-- EXERCISE AIM --
Would you please retype, exactly, the lines of the listing below between the line with "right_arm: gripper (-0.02" and the line with "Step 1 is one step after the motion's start", inclusive?

-- INPUT FOR THIS TASK --
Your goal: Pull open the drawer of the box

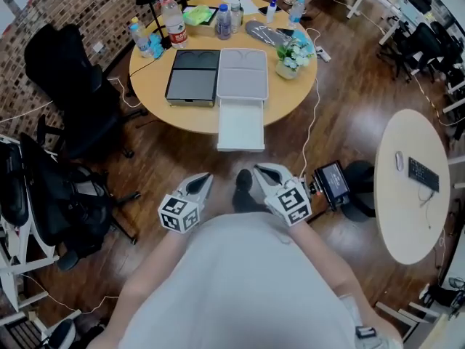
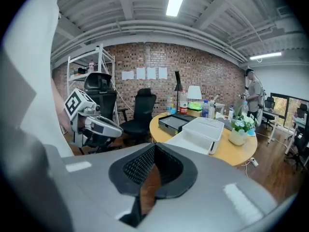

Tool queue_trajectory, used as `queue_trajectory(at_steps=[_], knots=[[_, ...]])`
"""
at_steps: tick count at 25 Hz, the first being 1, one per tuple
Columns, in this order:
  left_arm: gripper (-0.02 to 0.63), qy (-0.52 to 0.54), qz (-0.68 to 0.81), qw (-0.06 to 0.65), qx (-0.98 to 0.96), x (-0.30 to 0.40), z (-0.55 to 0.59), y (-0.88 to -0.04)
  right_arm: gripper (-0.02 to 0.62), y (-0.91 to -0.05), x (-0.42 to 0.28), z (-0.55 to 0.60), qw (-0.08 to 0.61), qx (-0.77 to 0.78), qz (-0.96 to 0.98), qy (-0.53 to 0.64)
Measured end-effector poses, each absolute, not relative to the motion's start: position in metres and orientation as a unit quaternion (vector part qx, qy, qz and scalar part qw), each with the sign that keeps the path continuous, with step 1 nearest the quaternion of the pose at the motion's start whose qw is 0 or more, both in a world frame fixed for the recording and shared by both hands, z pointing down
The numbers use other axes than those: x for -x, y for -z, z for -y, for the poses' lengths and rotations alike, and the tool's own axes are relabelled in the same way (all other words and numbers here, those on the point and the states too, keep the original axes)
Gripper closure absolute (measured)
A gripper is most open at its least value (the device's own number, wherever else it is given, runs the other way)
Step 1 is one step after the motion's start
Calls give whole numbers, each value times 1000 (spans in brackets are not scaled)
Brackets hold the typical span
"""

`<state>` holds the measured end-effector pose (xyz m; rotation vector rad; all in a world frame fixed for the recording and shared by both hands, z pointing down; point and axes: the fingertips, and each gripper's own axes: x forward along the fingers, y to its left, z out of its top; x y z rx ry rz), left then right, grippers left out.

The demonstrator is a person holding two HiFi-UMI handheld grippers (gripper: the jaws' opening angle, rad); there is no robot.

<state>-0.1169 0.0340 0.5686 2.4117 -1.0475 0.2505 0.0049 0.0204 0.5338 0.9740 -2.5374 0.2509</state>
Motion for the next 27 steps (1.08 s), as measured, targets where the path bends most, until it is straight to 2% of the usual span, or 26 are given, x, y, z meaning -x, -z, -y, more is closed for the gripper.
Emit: queue_trajectory(at_steps=[12, 27], knots=[[600, -92, 358, 224, -902, 110, -67, -561, 591, -513, 28, -67, 196, -330, 922, -59], [600, -98, 349, 234, -902, 120, -99, -568, 591, -515, 52, -100, 207, -309, 926, -57]])
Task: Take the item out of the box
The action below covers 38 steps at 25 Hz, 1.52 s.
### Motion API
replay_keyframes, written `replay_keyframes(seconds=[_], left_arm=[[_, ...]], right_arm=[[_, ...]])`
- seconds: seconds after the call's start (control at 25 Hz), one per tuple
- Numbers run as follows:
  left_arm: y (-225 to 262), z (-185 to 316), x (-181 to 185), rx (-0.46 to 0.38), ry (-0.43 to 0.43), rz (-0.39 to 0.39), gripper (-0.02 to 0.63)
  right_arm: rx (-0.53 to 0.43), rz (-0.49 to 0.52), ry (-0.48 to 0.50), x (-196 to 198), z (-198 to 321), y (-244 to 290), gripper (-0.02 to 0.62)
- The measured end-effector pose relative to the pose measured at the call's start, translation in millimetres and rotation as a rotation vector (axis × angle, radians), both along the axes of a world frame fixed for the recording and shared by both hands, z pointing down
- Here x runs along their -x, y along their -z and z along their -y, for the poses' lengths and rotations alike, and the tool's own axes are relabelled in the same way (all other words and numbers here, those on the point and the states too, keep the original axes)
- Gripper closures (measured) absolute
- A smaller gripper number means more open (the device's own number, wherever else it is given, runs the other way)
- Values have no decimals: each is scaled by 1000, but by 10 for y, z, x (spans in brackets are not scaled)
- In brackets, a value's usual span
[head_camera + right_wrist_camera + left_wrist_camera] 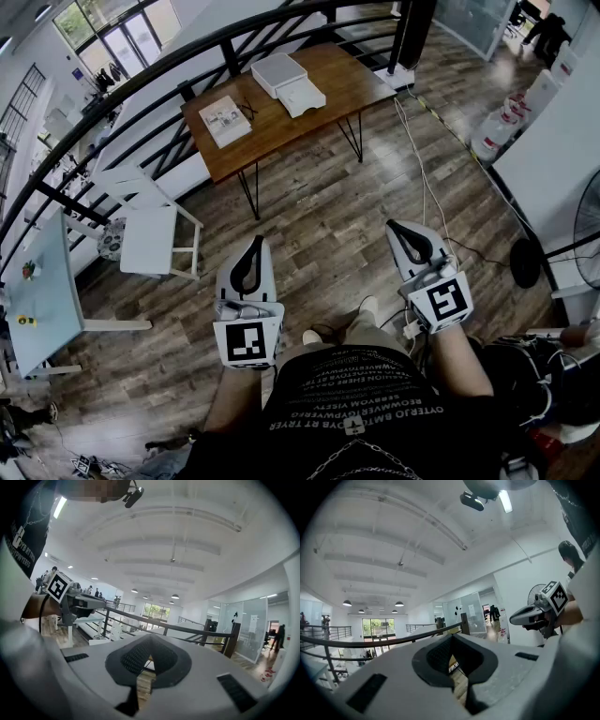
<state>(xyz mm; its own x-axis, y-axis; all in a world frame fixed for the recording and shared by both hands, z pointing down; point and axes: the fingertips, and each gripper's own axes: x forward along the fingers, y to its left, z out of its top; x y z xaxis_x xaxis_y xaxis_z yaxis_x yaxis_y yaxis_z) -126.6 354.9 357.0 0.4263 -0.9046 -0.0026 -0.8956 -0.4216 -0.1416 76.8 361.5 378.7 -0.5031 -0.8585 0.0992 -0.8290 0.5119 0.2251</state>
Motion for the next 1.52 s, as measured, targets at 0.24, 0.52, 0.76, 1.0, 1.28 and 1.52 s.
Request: replay_keyframes(seconds=[0.24, 0.52, 0.76, 1.0, 1.28, 1.52], left_arm=[[-22, -16, 107, 12, -21, 9, 601], [-43, -13, 330, -10, -28, 21, 601], [-154, 112, 504, 9, 0, 22, 601], [-194, 360, 480, 11, -3, 20, 601], [-269, 835, 423, 42, 18, 31, 601], [-281, 1276, 269, 34, 25, 26, 601]], right_arm=[[40, 35, -42, 72, -28, -44, 600], [36, 28, -82, 208, -83, -99, 600], [69, 8, -86, 323, 39, -228, 594], [66, -16, -74, 287, 368, -274, 556], [86, 28, -41, 250, 931, -318, 498], [71, 37, -16, 165, 1429, -284, 479]])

-- RESULT BELOW --
  right_arm: gripper (-0.02 to 0.62), y (-0.91 to -0.05), x (-0.42 to 0.28), z (-0.55 to 0.60), qw (-0.08 to 0.61), qx (-0.77 to 0.78), qz (-0.96 to 0.98), qy (-0.53 to 0.64)
Measured end-effector poses, each absolute, not relative to the motion's start: position in metres and orientation as a unit quaternion (vector part qx, qy, qz and scalar part qw), each with the sign that keeps the path continuous, with step 1 nearest the quaternion of the pose at the motion's start whose qw is 0 or more, both in a world frame fixed for the recording and shared by both hands, z pointing down
The numbers use other axes than those: x for -x, y for -z, z for -y, for the poses' lengths and rotations alike, and the tool's own axes are relabelled in the same way (all other words and numbers here, those on the point and the states too, keep the original axes)
Gripper closure absolute (measured)
A gripper is most open at its least value (the device's own number, wherever else it is given, runs the other way)
Step 1 is one step after the motion's start

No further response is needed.